Of course, simply knowing the value of international skill standards isn’t enough. Implementing them requires a wealth of materials and technology.

“The international standard for skill fits requires access to technology, input materials and resources in terms of reading material and more,” Mbonye says. “We tend to be the pioneers in that space when it comes acquiring that and bringing it into the local playing field, but the cost of bringing that in is our cost and our competition then builds on what we have already done. That’s an inevitable challenge.”

This means that Mbonye himself feels he personally has to stay abreast of the very latest developments.

“First of all myself I keep reading. I keep in touch,” Mbonye says. “I went to Stanford Business School, and that programme exposed me to people I am still in constant communication with.”

But ultimately, any talent-based organisation is only as good as its people.

“The final challenge is keeping a good pool of human resources to lead this agenda, because you develop such a high quality of human resources a lot of foreign entities are looking to acquire these people,” Mbonye points out. “You are in danger of becoming a shopping centre. You have to keep increasing the adhesive factor for the staff to the company.”

Q-Sourcing achieves this by showing its people the wealth of opportunity that exists within the company.

“I always tell my managers to read and let them know any new innovation they want to try out I will back them up,” Mbonye insists. “That is how I keep them interested and hungry for more. So they move away from thinking about outside opportunities and look at the opportunities that lie ahead with us.”

New Ways of Working

Innovation has become even more essential at the moment, with the COVID-19 pandemic fundamentally changing the way many companies do business.

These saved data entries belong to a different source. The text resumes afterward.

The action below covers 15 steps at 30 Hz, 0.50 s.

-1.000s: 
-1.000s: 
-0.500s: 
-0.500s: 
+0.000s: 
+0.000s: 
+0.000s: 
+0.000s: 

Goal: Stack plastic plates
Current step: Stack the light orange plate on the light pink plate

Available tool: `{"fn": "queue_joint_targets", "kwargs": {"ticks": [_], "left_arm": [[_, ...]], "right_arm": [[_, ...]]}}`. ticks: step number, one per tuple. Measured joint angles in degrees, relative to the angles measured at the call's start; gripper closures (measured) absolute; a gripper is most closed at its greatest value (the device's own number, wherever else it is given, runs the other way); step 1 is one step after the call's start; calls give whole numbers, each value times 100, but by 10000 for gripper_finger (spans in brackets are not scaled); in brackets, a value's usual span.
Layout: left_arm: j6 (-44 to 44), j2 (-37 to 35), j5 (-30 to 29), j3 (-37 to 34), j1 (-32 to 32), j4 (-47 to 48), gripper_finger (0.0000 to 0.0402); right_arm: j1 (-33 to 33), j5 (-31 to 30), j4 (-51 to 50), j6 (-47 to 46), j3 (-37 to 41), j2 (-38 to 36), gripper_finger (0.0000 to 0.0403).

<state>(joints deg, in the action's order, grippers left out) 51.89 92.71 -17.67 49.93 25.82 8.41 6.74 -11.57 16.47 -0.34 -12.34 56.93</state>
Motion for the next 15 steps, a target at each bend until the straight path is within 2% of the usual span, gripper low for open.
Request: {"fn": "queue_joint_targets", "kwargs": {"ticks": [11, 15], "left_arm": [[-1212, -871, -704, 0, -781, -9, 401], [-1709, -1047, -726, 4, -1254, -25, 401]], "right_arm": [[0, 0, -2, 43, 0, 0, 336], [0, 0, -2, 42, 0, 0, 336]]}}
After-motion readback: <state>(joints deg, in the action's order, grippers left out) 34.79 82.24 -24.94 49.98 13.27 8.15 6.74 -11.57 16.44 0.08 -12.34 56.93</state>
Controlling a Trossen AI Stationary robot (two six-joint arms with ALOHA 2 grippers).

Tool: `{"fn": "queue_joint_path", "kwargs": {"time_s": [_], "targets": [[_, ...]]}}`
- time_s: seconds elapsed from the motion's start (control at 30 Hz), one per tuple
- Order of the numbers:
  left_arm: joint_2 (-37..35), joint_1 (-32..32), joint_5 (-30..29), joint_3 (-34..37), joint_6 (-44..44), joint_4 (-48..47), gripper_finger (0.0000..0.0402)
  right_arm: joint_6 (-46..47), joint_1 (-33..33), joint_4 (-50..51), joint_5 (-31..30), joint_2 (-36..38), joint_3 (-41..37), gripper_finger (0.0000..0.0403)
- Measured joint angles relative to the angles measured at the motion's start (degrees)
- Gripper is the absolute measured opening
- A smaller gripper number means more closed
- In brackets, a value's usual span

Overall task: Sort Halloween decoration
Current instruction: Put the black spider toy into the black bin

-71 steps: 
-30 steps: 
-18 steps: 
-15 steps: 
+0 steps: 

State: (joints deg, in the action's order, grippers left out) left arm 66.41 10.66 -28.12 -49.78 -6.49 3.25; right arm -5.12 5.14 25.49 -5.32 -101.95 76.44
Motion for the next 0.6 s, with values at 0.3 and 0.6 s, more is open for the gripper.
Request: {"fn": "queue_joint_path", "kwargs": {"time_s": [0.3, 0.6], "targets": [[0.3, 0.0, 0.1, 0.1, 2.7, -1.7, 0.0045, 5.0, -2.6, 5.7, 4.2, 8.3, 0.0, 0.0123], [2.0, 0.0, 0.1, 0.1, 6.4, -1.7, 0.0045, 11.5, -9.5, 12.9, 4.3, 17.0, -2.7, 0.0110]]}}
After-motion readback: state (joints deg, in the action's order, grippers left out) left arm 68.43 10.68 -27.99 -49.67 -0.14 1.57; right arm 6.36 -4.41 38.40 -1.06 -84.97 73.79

“Fortunately for us, we had an agenda of going digital before this started, because we work across borders,” Mbonye says. “We’re in five countries and we want to spread to the rest of the continent, and to maintain the operational business model we needed to quicken that process whenever we enter a new market. So when COVID hit it was easier to sell this change because we’d already started the jump.”

The real challenge, Mbonye tells us, was still the one of making businesses understand the importance of up-skilling and recruiting staff with international-level standards.

“The challenge was in continuing to relate with our clients,” he says. “The corporates and international companies, that was a lot easier. They could see we were speaking the same language while the locals had the same challenge I mentioned before. But they are coming around.”

There’s an old joke about marketing, “Half of our advertising budget is wasted, but I don’t know which half”. Q-Sourcing faces a similar dilemma in trying to spread the word.

“How do we measure the quality of a marketing strategy? That skill is very strange territory for us. We don’t find good resources locally that can help us, especially in the space that we’re in because it’s a new space for the people productivity sector,” Mbonye says. “It’s still a multinational corporate space, and skilling, again, is also still a corporate space. So we’re speaking to the locals who are the bigger market opportunity. There is no crystal ball solution yet. We’d really like to see some growth there.”

Indeed, Mbonye has big plans for Q-Sourcing’s future.

“We will be working with bigger brands on the continent and eventually international brands with the objective of bringing international ingredients into the African continent and to local labour,” he says. “Our goal is to be able to go anywhere and set up shop and deliver international standards training. I want the brand to be breaking boundaries.”